● **INSTRUCTIONS FOR THE TASK**
Locate every line below that contains the word "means" and copy it.

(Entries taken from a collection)
== Segment start ==
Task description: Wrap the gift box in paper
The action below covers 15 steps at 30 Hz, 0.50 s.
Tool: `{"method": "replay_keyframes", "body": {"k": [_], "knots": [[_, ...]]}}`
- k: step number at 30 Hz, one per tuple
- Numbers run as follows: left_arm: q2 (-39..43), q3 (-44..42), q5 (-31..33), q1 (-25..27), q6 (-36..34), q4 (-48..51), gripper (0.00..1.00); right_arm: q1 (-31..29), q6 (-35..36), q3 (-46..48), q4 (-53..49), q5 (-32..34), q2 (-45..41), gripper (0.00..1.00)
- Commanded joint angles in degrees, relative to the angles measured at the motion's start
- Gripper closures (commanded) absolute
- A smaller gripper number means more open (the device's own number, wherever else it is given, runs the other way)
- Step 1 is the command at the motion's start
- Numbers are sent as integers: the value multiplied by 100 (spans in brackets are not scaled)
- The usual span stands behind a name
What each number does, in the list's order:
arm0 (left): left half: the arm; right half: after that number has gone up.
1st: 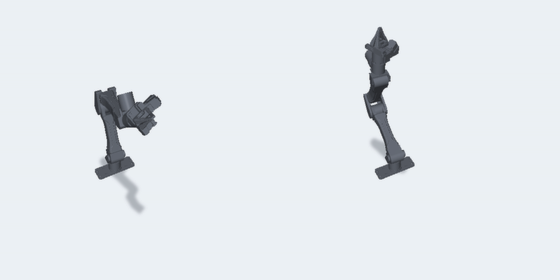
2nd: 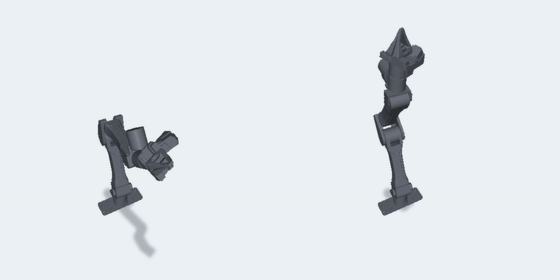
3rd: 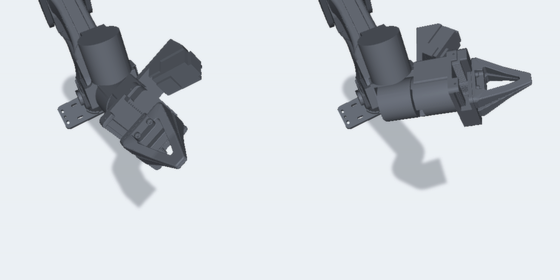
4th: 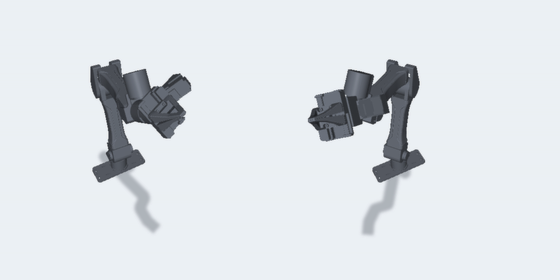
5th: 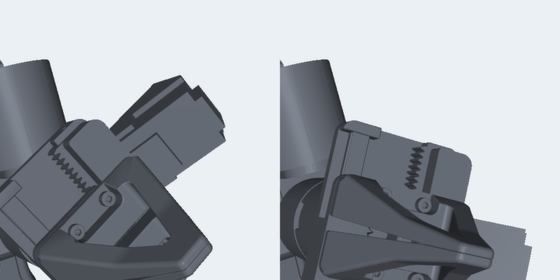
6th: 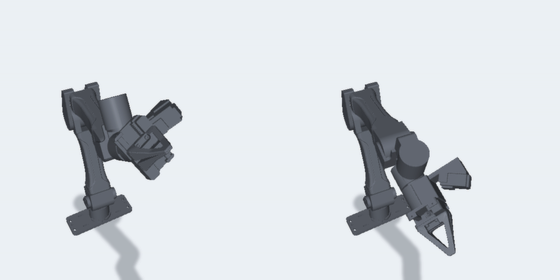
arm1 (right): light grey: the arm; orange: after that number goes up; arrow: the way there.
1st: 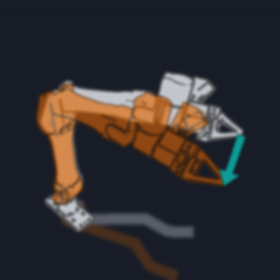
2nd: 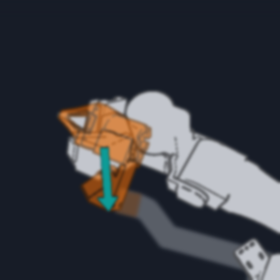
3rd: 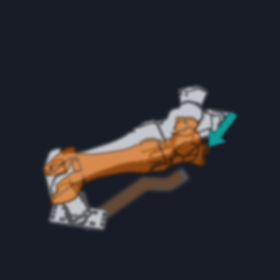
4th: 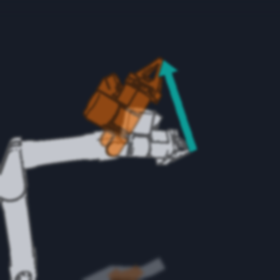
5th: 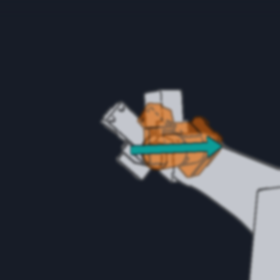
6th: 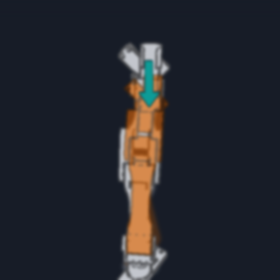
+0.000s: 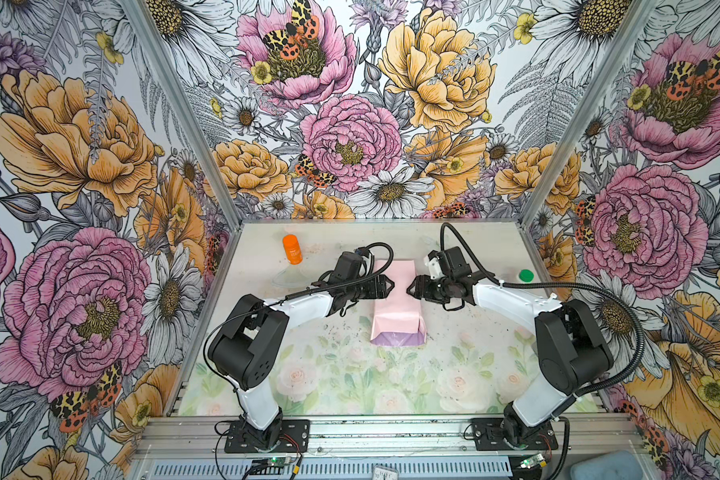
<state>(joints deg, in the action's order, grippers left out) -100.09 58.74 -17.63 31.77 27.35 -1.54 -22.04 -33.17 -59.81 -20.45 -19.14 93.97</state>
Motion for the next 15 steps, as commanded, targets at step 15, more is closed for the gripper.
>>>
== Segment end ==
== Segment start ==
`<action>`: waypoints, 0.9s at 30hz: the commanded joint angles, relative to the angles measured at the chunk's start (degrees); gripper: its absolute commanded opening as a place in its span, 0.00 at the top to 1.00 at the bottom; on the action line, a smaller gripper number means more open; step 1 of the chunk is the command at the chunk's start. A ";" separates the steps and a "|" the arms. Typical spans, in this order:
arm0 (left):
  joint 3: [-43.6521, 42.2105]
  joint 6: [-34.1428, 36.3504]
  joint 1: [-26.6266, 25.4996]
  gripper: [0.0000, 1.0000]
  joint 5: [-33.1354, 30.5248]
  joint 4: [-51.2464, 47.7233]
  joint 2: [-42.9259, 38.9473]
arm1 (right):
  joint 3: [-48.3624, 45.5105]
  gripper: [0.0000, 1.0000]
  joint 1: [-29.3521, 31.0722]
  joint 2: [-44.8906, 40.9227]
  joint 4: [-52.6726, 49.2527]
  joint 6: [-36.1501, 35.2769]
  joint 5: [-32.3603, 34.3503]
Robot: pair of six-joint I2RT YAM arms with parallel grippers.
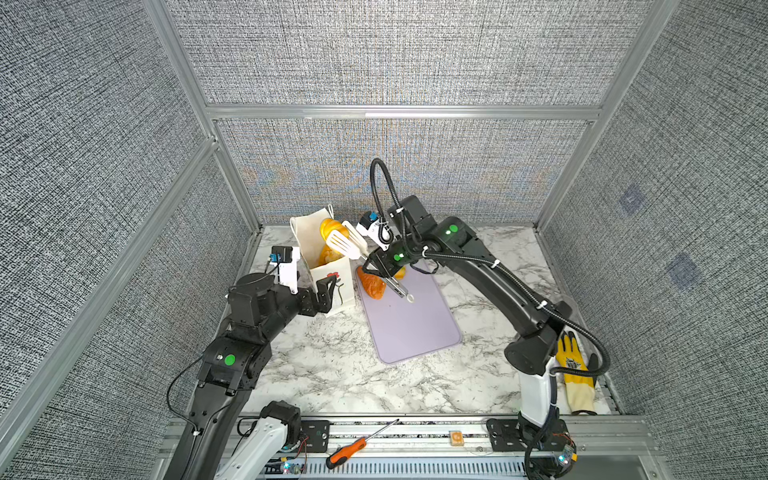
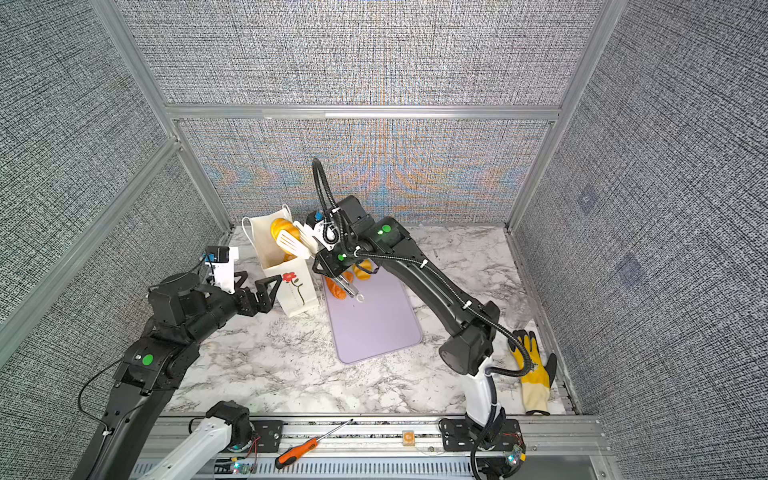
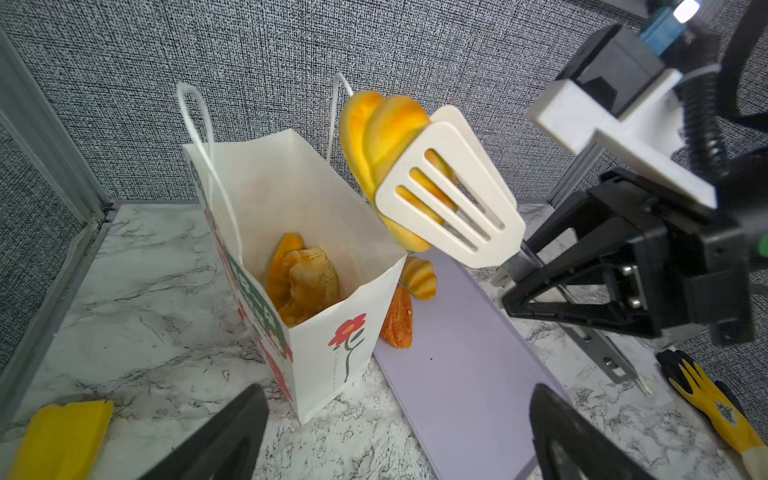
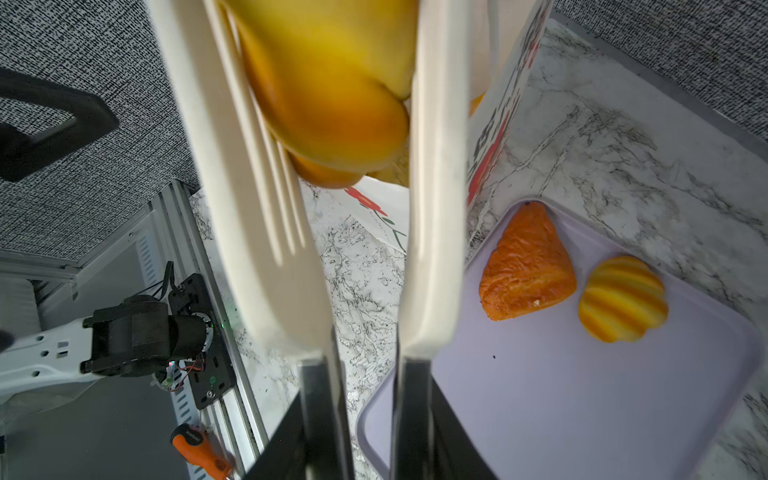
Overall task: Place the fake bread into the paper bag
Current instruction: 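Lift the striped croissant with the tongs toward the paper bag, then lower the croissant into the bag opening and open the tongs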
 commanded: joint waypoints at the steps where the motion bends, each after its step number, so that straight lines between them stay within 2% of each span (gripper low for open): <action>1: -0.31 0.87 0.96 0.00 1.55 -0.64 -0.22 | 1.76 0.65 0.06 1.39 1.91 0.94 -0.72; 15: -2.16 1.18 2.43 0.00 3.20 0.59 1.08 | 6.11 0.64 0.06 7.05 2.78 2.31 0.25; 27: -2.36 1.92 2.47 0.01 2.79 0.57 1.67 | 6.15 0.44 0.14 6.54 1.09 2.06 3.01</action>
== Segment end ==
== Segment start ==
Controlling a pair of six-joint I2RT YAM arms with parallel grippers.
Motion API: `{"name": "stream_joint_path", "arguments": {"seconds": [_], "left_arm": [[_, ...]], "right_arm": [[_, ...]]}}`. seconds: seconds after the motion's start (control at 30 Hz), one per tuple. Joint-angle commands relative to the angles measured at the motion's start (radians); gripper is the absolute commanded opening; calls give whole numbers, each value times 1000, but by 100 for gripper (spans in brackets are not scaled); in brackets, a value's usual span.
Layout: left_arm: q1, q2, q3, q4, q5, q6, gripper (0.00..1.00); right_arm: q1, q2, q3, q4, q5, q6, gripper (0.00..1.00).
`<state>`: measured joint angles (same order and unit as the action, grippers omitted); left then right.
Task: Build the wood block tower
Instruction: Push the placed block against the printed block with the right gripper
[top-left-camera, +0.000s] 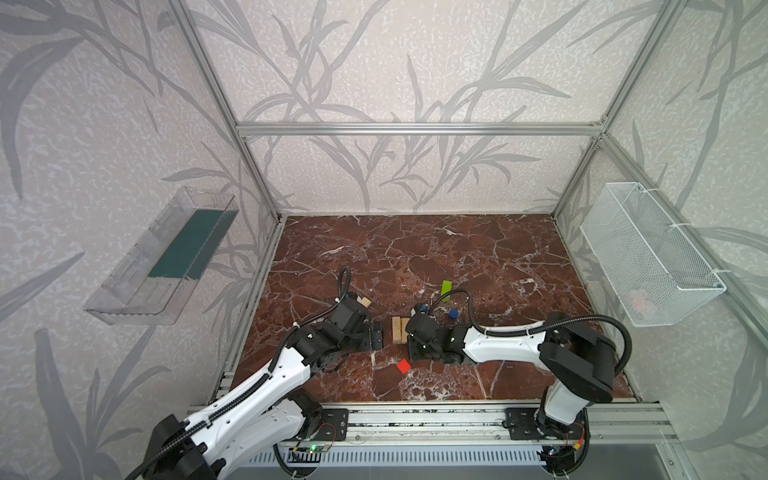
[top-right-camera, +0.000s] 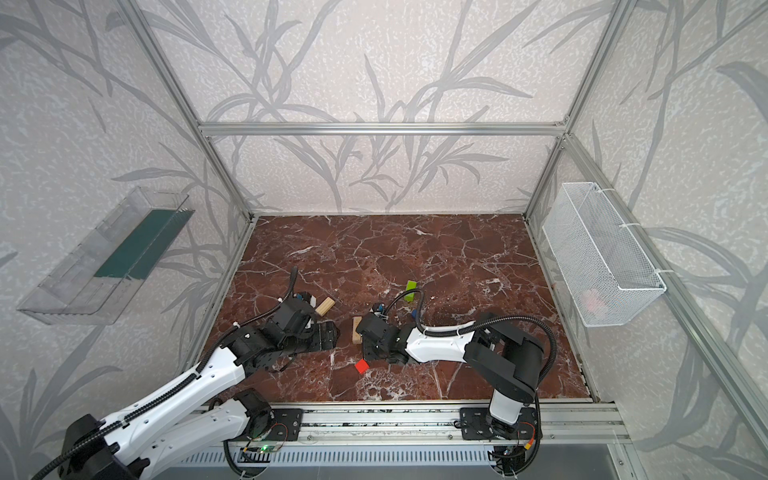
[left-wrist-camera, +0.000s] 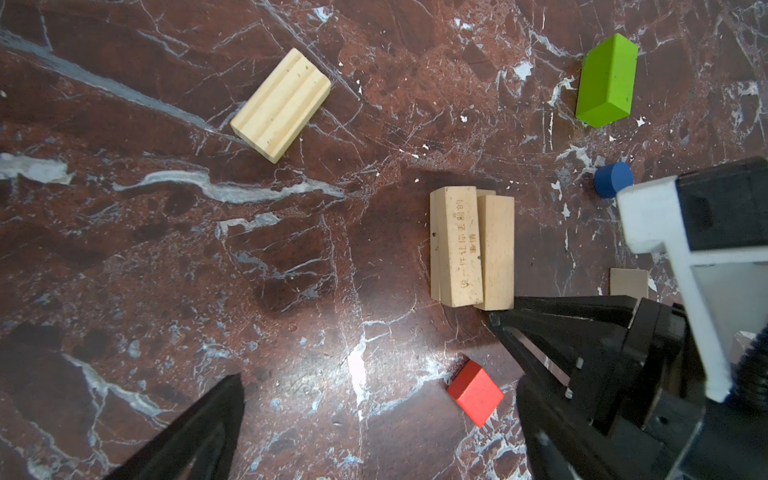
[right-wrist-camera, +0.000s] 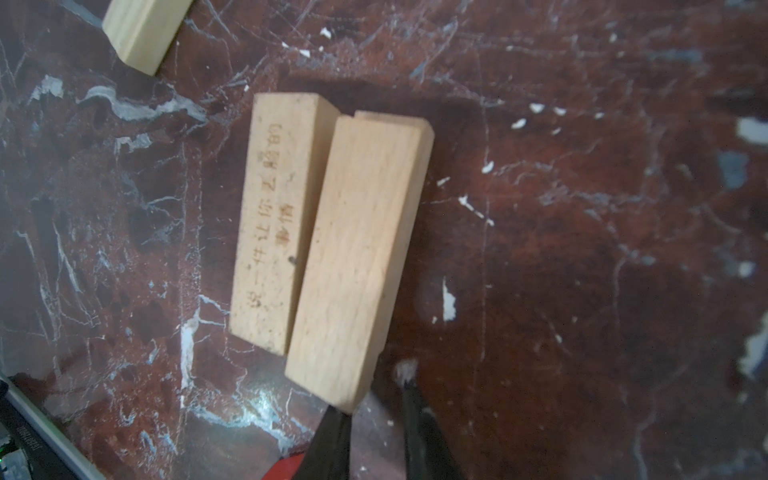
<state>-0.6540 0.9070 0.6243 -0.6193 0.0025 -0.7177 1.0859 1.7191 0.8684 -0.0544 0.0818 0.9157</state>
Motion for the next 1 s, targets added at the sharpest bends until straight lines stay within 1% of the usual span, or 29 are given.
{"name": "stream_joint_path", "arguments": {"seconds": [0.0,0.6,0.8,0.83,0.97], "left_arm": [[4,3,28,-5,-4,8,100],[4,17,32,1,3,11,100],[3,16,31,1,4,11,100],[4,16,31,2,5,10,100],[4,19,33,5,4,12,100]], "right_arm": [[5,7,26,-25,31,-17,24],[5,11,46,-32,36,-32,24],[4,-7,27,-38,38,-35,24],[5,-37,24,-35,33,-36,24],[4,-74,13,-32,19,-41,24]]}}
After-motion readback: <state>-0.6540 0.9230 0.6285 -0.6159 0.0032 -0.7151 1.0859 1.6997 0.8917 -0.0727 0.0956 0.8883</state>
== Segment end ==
● **SOLUTION FOR THIS EXERCISE**
- A smaller gripper number means more open (the device's own number, wherever else it is given, runs the other way)
`<action>`: waypoints, 0.9s at 30hz: the commanded joint angles, relative to the angles measured at the chunk's start (degrees); gripper: its absolute commanded opening as a place in its span, 0.00 at the top to 1.00 at the bottom; on the action line, a smaller gripper number means more open; step 1 of the chunk is the command at the chunk's start. A ";" separates the steps and a "|" the arms. Typical spans, in this order:

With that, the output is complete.